**PROBLEM:** Show each line of the records below where the word "pixels" occurs.

◇ ◇ ◇ ◇ ◇

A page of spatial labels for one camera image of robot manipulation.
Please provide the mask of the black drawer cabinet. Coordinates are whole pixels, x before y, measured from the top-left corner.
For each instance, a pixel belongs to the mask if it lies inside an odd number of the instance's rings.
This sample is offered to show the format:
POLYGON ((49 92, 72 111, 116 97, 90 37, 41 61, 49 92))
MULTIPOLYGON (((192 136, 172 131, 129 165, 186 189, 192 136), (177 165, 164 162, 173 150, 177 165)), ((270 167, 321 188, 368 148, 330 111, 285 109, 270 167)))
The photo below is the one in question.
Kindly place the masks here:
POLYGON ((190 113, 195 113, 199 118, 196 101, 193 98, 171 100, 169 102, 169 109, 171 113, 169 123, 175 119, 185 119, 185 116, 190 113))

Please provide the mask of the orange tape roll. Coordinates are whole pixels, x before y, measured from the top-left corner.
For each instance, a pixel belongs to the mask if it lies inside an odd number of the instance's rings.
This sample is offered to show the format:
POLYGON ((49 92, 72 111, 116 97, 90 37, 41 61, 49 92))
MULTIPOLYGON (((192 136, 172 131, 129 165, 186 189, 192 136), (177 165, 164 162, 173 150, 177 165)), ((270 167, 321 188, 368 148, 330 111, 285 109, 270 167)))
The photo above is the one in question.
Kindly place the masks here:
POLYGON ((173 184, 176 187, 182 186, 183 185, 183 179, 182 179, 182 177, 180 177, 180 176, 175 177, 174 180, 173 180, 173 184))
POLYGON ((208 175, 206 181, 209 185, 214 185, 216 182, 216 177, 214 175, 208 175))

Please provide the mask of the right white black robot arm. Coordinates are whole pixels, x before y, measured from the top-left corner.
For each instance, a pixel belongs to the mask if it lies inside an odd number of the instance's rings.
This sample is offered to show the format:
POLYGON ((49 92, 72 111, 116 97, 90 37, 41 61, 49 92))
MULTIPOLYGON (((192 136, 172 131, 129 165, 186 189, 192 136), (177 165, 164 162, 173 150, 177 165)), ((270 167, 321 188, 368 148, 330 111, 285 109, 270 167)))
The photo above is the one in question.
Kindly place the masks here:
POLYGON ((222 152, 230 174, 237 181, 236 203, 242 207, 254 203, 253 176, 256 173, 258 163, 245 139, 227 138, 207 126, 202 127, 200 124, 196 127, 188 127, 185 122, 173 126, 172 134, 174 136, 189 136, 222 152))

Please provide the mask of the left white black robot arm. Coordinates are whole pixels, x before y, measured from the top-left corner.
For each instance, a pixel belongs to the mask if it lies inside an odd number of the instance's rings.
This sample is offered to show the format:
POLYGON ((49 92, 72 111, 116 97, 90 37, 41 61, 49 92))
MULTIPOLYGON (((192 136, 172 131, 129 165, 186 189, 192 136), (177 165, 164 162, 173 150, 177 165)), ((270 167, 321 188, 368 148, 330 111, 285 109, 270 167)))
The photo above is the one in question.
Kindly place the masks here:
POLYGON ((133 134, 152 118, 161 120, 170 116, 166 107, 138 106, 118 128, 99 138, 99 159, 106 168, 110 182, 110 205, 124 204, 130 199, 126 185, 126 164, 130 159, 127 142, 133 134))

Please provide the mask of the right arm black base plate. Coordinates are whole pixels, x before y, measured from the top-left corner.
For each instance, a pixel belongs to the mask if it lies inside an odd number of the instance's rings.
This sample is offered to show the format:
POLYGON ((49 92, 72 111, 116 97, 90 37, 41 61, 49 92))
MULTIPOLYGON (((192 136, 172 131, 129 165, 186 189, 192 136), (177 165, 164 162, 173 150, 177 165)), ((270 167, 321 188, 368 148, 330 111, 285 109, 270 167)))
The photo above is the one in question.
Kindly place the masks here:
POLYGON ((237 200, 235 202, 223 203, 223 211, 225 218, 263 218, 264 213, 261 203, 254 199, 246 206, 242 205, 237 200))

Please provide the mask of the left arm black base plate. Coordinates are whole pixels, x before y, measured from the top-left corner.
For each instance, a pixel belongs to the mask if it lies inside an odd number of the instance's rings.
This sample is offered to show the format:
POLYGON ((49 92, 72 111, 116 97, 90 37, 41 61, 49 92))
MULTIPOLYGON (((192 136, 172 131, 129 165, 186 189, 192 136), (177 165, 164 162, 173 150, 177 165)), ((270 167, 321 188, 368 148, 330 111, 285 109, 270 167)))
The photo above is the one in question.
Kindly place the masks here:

◇ ◇ ◇ ◇ ◇

**WRITTEN RESPONSE:**
Please provide the mask of the black drawer cabinet. Coordinates are whole pixels, x before y, measured from the top-left corner.
Please provide the mask of the orange tape roll. Coordinates are whole pixels, x before y, measured from the top-left corner.
Please provide the mask of the right white black robot arm. Coordinates are whole pixels, x before y, measured from the top-left corner.
Please provide the mask of the left white black robot arm. Coordinates are whole pixels, x before y, measured from the top-left corner.
Please provide the mask of the right arm black base plate. Coordinates are whole pixels, x before y, measured from the top-left corner.
Please provide the mask of the left arm black base plate. Coordinates are whole pixels, x before y, measured from the top-left corner.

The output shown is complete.